## WHAT TO WORK ON
Using the listing below, extract each line that has the word "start" in it.

^^^^^^^^^^^^^^^^

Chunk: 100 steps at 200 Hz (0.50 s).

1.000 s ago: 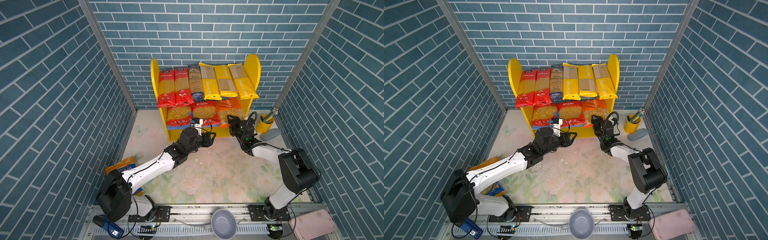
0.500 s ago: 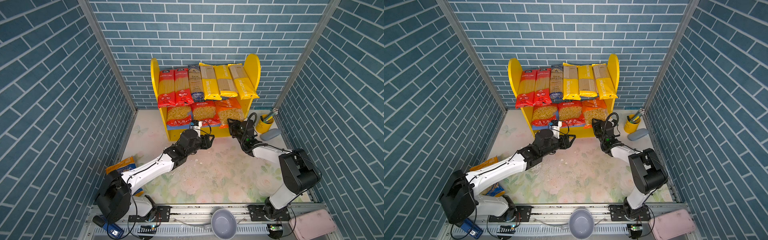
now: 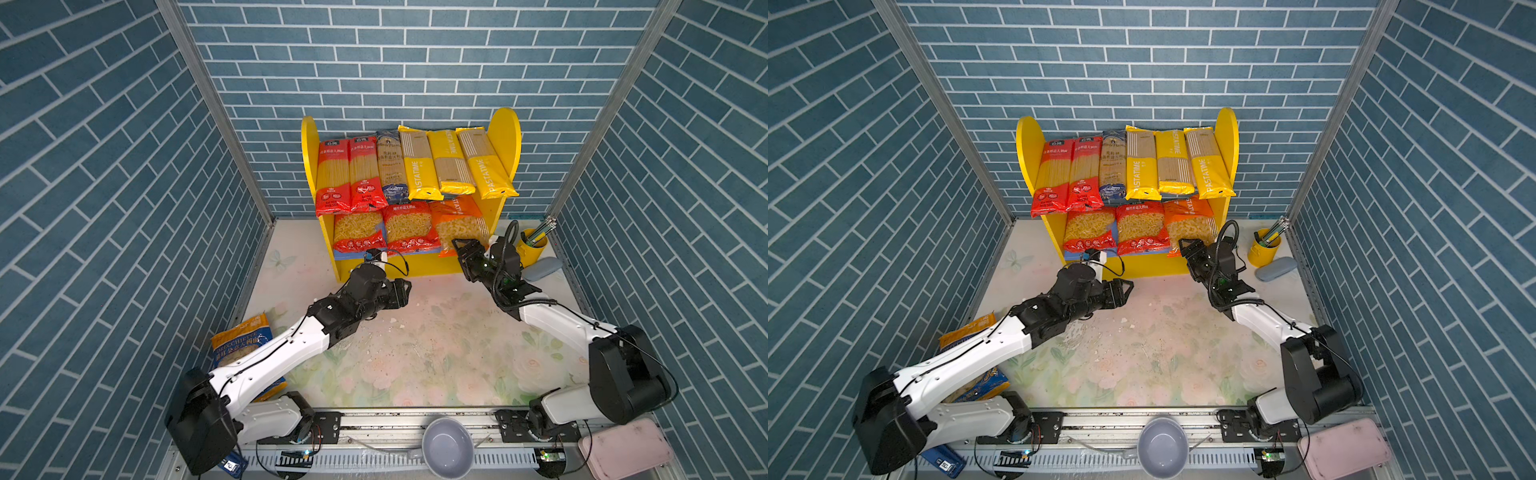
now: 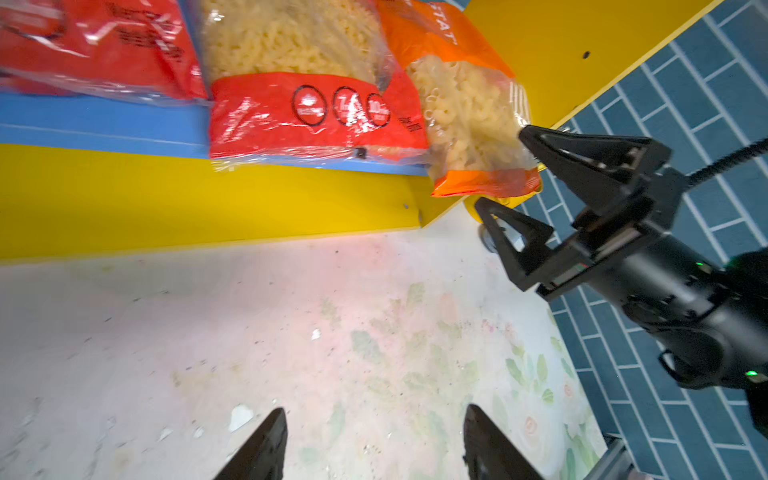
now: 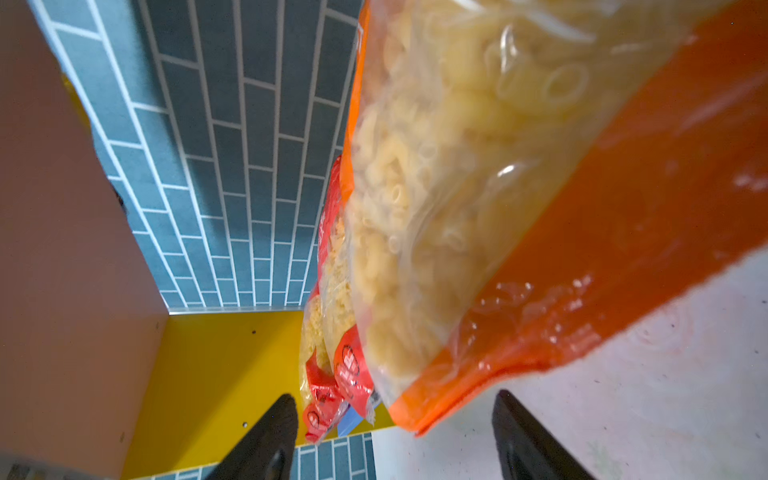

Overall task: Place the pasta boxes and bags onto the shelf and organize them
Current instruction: 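Open the right gripper and draw both grippers back from the shelf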

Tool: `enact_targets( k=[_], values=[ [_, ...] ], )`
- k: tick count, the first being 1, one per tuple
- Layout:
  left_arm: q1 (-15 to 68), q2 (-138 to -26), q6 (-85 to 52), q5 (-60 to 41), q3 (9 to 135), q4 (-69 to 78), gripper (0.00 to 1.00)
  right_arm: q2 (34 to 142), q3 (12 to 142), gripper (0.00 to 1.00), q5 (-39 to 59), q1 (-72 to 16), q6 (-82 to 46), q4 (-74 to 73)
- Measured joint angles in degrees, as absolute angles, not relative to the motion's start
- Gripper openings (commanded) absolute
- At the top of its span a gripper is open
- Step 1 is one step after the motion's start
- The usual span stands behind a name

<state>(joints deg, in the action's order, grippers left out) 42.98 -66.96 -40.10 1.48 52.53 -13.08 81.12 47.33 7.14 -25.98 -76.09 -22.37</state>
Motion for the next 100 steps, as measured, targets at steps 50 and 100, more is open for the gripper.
enact_targets(
  k=[50, 100],
  values=[
    [42.96, -56.40, -40.58, 8.25, 51.48, -29.82, 0.71, 76.03, 43.40, 0.63, 7.53, -32.29, -71.35, -11.92],
    [39.83, -47.79, -42.41, 15.90, 50.15, -49.25, 0.75, 79.94, 44.99, 0.57, 7.60, -49.82, -66.22, -6.33]
  ],
)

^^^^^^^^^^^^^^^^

## TASK ANSWER
- Measured joint angles in degrees, as absolute angles, not relative to the motion's start
- Step 1 is one step after the motion's start

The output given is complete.